Dois filmes tratando da atividade partigiana foram patrocinados pela ANPI (a ex- Associazione Nazionale Partigiani Italiani): Il Sole Sorge Ancora / 1945-46 (Dir: Aldo Vergano) e Trágica Perseguição / Caccia Tragica / 1947 (Dir: Giuseppe De Santis). O primeiro filme, introduzindo a futura estrela Lea Padovani, mostra a resistência italiana contra os alemães. Foi muito elogiada uma cena de fuzilamento na qual um padre, cantando o Ora Pro Nobis (que é repetido pela multidão) e um jovem trabalhador radical, marcham para suas mortes. O segundo filme, descreve a situação caótica do pós-guerra.
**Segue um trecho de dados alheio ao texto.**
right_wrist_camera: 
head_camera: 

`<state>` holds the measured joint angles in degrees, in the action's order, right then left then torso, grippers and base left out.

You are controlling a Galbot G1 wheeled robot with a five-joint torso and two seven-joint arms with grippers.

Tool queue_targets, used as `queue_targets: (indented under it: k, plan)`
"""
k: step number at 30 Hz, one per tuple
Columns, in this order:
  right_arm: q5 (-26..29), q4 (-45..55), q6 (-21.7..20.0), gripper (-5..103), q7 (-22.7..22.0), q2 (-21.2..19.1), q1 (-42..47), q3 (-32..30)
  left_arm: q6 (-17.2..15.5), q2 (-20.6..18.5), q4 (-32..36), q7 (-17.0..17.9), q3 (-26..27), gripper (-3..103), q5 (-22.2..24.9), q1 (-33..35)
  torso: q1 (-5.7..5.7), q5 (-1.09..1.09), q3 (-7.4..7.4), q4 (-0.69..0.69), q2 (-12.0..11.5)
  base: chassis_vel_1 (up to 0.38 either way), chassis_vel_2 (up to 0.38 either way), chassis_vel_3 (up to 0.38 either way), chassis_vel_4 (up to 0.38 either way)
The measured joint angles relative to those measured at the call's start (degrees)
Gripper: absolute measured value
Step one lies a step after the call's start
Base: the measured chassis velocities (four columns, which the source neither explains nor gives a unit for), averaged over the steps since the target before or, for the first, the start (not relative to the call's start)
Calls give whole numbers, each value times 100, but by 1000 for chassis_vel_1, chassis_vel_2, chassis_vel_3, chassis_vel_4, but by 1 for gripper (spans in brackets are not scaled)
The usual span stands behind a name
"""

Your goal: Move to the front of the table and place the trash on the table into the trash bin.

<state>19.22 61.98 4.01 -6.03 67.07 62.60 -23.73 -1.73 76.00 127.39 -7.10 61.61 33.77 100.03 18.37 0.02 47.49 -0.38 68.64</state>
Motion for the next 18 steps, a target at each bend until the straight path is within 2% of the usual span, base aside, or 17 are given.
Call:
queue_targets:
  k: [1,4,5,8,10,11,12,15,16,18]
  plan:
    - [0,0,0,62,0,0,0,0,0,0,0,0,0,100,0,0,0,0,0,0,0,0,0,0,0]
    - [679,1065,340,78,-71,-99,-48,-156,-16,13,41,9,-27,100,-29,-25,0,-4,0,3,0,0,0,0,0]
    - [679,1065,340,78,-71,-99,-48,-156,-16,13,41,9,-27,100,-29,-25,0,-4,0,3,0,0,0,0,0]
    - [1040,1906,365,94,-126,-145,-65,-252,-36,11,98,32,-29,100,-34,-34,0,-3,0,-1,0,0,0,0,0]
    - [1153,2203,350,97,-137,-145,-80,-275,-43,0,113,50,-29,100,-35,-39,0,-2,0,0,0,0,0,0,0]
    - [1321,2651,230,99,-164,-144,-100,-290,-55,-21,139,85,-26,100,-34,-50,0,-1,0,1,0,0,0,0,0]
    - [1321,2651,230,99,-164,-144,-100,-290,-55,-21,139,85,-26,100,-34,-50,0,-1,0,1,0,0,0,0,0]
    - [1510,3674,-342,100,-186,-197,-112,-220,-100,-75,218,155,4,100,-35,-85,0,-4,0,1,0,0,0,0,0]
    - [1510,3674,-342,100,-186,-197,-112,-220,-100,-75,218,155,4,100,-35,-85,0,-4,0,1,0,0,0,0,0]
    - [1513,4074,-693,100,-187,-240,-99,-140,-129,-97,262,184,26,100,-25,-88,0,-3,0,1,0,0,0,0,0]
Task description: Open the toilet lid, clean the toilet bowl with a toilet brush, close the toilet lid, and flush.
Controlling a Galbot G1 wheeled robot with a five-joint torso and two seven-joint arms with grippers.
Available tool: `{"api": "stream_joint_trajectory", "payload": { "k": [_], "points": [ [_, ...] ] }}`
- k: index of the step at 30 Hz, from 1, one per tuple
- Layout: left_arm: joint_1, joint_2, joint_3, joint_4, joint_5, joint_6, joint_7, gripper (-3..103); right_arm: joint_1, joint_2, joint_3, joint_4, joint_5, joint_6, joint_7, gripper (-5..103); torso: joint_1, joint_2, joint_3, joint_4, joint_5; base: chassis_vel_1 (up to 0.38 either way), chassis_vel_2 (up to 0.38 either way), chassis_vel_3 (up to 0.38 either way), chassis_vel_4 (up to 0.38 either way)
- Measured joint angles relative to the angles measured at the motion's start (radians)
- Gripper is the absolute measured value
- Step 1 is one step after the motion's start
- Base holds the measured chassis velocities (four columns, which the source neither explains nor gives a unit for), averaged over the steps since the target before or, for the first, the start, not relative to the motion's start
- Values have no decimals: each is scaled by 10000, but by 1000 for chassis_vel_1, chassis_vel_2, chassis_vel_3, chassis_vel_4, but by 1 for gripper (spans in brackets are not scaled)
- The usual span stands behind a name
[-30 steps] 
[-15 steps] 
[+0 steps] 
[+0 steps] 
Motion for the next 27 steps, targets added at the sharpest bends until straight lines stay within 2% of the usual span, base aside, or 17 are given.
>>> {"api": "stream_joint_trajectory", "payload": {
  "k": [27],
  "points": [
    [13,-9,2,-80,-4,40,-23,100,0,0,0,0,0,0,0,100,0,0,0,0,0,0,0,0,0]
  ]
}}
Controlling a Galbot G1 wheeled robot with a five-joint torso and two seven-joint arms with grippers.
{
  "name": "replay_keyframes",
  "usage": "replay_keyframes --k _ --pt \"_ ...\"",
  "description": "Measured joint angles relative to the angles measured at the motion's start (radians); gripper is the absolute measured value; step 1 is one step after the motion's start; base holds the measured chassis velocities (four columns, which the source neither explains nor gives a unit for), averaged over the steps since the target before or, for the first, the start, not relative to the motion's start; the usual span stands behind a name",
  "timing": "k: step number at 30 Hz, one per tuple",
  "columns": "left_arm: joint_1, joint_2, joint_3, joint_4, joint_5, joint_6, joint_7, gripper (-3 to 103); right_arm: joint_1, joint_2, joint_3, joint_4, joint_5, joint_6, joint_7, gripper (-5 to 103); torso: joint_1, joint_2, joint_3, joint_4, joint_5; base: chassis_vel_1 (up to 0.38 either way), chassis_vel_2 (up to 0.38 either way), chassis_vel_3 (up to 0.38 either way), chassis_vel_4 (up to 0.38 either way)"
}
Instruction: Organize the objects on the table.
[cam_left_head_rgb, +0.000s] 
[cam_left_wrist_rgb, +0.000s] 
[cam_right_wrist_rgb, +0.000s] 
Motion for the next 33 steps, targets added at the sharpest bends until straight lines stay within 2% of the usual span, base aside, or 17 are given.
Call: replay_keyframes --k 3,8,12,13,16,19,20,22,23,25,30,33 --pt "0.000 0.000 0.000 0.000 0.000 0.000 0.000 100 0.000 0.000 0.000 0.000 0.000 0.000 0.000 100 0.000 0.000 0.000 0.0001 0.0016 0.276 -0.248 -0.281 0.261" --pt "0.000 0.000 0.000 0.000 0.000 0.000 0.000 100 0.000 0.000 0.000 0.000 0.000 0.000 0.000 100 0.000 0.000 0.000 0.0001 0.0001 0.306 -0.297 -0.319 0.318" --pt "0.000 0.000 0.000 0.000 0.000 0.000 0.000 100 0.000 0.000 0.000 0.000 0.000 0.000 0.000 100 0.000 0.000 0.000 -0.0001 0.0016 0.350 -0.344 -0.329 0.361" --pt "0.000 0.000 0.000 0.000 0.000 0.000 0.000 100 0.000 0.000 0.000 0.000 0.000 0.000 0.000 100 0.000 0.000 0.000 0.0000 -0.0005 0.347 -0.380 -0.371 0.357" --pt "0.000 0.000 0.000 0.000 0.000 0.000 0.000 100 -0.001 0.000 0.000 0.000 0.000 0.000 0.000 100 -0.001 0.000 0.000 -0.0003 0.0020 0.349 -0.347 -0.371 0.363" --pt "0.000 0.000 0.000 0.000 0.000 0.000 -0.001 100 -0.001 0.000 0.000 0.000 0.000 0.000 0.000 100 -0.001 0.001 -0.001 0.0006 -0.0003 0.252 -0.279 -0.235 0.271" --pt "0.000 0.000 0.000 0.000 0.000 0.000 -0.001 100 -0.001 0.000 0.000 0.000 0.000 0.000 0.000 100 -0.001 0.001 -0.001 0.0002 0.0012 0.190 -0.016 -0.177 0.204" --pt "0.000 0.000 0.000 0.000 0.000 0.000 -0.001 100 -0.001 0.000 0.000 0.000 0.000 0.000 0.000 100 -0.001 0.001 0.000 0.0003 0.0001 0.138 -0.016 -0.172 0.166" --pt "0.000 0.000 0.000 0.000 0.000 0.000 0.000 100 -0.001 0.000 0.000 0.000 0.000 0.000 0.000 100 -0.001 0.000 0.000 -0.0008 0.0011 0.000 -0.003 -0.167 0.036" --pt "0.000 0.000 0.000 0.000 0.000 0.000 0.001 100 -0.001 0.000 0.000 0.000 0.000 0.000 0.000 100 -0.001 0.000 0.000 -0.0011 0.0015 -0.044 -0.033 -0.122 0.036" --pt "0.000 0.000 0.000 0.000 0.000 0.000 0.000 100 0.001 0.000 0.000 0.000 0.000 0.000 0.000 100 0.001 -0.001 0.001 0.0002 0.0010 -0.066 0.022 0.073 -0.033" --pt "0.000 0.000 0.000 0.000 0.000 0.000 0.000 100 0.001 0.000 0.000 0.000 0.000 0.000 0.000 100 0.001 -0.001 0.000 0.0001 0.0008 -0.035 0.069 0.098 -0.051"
Michele (Massimo Girotti) e sua noiva Giovanna (Carla del Poggio) estão carregando dinheiro para uma fazenda coletiva na qual pretendem ingressar, quando são emboscados por bandidos. Os bandidos sequestram Giovanna como refém e a “perseguição trágica” realizada por Michele e os membros da fazenda coletiva começa. Eles precisam não somente resgatar Giovanna, mas também receber o dinheiro do qual depende seu sustento.